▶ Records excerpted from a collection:

************

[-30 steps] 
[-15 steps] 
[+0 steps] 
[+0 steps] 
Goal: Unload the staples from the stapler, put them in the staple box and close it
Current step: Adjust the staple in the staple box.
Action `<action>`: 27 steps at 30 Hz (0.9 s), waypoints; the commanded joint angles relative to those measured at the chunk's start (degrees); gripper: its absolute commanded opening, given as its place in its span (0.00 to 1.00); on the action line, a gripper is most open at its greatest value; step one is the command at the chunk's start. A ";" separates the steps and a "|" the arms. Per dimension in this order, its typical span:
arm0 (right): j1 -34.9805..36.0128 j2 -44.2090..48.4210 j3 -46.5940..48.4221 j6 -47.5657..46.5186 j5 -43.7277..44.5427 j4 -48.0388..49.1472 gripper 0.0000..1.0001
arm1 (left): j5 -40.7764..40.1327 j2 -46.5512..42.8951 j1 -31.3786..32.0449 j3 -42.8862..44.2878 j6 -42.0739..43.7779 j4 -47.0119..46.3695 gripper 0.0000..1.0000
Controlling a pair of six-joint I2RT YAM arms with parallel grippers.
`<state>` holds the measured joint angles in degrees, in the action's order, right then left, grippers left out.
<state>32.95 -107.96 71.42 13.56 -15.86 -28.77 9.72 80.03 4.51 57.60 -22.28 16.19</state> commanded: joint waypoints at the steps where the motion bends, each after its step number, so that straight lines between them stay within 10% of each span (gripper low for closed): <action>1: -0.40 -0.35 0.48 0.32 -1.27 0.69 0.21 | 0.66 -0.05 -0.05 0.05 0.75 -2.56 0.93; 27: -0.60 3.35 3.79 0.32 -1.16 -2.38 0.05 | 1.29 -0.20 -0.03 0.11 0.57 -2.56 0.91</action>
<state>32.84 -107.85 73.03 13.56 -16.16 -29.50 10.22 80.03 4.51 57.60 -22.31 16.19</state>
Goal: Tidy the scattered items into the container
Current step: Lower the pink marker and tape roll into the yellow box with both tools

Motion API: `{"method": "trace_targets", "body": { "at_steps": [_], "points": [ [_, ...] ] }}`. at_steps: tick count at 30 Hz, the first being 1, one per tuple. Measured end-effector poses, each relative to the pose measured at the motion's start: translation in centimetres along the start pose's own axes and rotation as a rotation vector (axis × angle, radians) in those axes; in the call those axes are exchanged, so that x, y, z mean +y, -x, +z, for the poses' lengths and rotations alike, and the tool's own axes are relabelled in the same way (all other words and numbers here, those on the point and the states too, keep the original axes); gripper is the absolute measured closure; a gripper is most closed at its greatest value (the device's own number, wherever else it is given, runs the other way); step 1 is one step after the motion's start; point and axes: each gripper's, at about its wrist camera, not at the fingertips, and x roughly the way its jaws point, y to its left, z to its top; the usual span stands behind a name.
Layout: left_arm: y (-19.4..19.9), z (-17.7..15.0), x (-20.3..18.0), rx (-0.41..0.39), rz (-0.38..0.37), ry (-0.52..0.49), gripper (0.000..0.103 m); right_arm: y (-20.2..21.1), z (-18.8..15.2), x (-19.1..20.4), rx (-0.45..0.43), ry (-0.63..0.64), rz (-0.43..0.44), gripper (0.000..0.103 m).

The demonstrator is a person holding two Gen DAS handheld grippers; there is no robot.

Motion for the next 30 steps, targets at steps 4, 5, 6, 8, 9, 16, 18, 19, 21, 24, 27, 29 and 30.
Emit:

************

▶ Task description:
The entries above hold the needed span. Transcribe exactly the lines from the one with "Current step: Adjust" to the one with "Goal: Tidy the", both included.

▶ Response below:
Current step: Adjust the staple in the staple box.
Action `<action>`: 27 steps at 30 Hz (0.9 s), waypoints; the commanded joint angles relative to those measured at the chunk's start (degrees); gripper: its absolute commanded opening, given as its place in its span (0.00 to 1.00); on the action line, a gripper is most open at its greatest value; step one is the command at the chunk's start. A ";" separates the steps and a "|" the arms. Per dimension in this order, its typical span:
arm0 (right): j1 -34.9805..36.0128 j2 -44.2090..48.4210 j3 -46.5940..48.4221 j6 -47.5657..46.5186 j5 -43.7277..44.5427 j4 -48.0388..49.1472 gripper 0.0000..1.0001
arm1 (left): j5 -40.7764..40.1327 j2 -46.5512..42.8951 j1 -31.3786..32.0449 j3 -42.8862..44.2878 j6 -42.0739..43.7779 j4 -47.0119..46.3695 gripper 0.0000..1.0000
Controlling a pair of six-joint I2RT YAM arms with parallel grippers.
`<state>` holds the measured joint angles in degrees, in the action's order, right then left, grippers left out.
<state>32.95 -107.96 71.42 13.56 -15.86 -28.77 9.72 80.03 4.51 57.60 -22.28 16.19</state> commanded: joint waypoints at the steps where the motion bends, each after its step number, so that straight lines between them stay within 10% of each span (gripper low for closed): <action>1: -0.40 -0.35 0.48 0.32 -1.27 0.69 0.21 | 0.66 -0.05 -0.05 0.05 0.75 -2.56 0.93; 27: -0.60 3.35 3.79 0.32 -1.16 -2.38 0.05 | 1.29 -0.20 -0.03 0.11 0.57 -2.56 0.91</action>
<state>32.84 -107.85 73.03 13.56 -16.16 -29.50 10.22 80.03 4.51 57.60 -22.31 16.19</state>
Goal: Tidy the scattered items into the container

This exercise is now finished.